WHAT YOU SHOULD DO: Each of the lines below must be retyped character for character.

-------- DATA SEGMENT

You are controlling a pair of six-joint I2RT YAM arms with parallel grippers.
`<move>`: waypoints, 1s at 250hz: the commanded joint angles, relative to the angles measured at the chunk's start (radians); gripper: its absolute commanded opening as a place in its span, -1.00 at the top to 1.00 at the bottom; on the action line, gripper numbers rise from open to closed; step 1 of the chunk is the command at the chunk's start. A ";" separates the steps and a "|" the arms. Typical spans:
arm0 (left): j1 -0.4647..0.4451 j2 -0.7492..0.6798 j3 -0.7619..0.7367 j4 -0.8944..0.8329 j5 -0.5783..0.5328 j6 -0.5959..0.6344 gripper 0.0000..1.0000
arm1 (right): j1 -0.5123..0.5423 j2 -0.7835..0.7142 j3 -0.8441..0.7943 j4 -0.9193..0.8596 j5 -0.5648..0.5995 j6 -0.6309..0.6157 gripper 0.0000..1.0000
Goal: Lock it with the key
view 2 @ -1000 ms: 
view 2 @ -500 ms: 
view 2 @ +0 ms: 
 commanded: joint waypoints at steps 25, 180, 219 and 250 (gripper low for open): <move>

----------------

ANSWER SECTION:
You are controlling a pair of six-joint I2RT YAM arms with parallel grippers.
`<move>`: waypoints, 1s at 250hz: the commanded joint angles, relative to the angles measured at the chunk's start (radians); gripper: its absolute commanded opening as a place in its span, -1.00 at the top to 1.00 at the bottom; on the action line, gripper numbers rise from open to closed; step 1 of the chunk is the command at the chunk's start. A ";" separates the steps and a "|" the arms. Typical spans:
arm0 (left): j1 -0.4647..0.4451 j2 -0.7492..0.6798 j3 -0.7619..0.7367 j4 -0.8944..0.8329 j5 -0.5783..0.5328 j6 -0.5959..0.6344 gripper 0.0000..1.0000
arm1 (right): j1 -0.5123..0.5423 j2 -0.7835..0.7142 j3 -0.8441..0.7943 j4 -0.9193..0.8596 j5 -0.5648..0.5995 j6 -0.6309..0.6157 gripper 0.0000..1.0000
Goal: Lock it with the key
view 2 @ -1000 ms: 
view 2 @ -500 ms: 
view 2 @ +0 ms: 
 commanded: joint waypoints at steps 25, 180, 219 and 250 (gripper low for open): <move>

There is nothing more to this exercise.